(ASSIGNMENT) Report each line of the data that includes the word "right".

Collected data:
· · · · ·

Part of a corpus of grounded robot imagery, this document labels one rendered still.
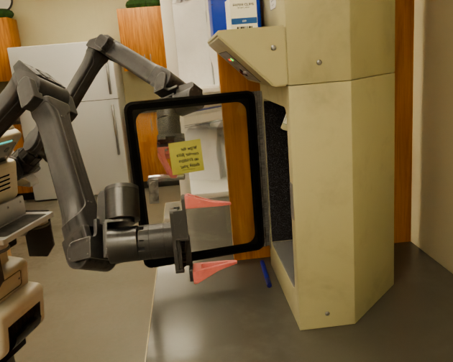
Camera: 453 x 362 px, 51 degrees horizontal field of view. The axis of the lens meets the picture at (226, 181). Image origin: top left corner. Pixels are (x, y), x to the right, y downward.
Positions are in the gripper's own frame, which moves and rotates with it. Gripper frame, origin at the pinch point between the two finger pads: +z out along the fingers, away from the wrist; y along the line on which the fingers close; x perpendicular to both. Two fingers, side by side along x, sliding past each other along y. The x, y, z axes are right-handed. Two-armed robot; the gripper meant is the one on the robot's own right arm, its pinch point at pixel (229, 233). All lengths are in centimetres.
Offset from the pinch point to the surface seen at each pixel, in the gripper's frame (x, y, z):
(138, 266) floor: 288, -61, -59
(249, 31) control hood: 1.4, 32.8, 6.8
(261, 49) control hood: 2.0, 29.9, 8.6
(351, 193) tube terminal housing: 7.7, 3.6, 23.5
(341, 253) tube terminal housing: 10.0, -7.8, 21.2
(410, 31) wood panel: 39, 39, 51
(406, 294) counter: 22.0, -20.9, 37.9
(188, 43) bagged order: 139, 66, -4

· · · · ·

(TASK ANSWER)
Camera: 453 x 362 px, 51 degrees horizontal field of view. The axis of the lens meets the picture at (226, 181). Image origin: top left corner. Pixels are (x, y), x to the right, y downward.
Positions are in the gripper's own frame, which moves and rotates with it. Gripper frame, origin at the pinch point between the two finger pads: +z out along the fingers, away from the wrist; y along the line on which the fingers close; x perpendicular to both. Two fingers, side by side along x, sliding past each other along y. The x, y, z axes are right-handed. Two-armed robot; the gripper meant is the one on the robot's own right arm, its pinch point at pixel (229, 233). All lengths are in centimetres.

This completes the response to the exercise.